[Opening Input data section]
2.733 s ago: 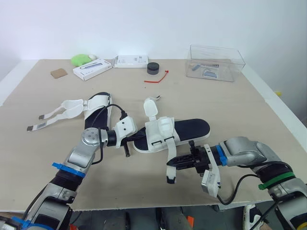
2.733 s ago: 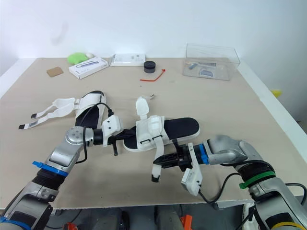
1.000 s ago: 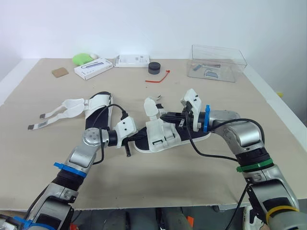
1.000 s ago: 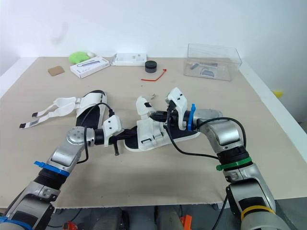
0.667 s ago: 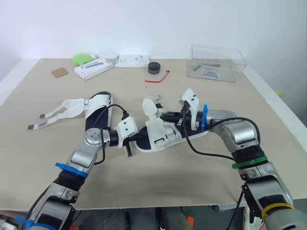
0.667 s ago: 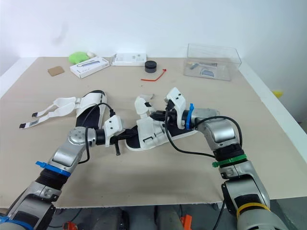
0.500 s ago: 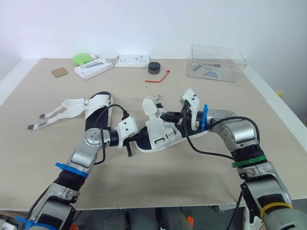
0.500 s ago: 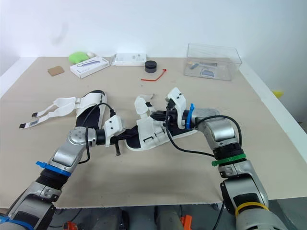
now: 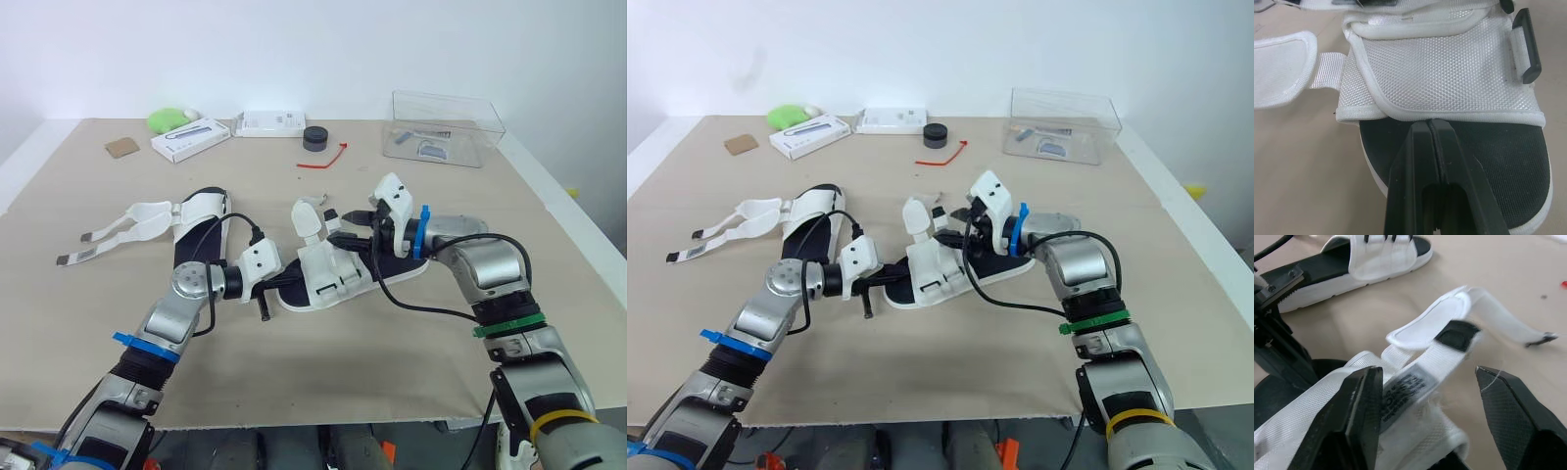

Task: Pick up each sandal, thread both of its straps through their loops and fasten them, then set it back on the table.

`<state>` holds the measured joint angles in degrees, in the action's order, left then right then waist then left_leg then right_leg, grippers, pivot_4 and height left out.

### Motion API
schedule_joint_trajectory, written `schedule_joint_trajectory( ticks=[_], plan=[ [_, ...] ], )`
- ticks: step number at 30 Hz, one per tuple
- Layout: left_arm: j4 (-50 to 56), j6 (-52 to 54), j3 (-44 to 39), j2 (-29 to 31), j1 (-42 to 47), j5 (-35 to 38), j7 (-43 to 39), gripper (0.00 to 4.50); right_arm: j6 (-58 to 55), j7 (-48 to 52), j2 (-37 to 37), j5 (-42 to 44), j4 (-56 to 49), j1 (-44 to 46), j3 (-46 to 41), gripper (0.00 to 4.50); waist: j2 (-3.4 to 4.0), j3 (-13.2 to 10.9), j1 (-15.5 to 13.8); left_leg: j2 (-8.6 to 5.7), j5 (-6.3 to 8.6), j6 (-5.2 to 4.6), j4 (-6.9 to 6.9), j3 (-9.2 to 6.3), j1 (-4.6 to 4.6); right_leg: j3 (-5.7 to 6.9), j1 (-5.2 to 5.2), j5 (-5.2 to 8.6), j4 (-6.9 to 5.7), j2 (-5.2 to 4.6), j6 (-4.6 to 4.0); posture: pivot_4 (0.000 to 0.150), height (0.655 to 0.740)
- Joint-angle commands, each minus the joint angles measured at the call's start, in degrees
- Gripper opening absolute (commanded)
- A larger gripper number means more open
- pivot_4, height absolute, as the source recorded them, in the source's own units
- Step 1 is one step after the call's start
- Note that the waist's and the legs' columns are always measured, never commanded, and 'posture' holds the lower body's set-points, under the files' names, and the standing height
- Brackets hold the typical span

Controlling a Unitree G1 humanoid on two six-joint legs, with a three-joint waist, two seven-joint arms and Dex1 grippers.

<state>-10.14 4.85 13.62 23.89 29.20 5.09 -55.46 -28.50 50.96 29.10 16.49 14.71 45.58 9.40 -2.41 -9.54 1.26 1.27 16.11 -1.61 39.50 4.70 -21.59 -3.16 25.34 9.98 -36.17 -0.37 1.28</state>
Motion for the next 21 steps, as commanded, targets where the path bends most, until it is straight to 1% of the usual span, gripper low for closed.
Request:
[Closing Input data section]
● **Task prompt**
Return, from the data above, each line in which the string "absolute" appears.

● **Solved exercise**
- Gripper opening absolute (commanded)
- pivot_4, height absolute, as the source recorded them, in the source's own units

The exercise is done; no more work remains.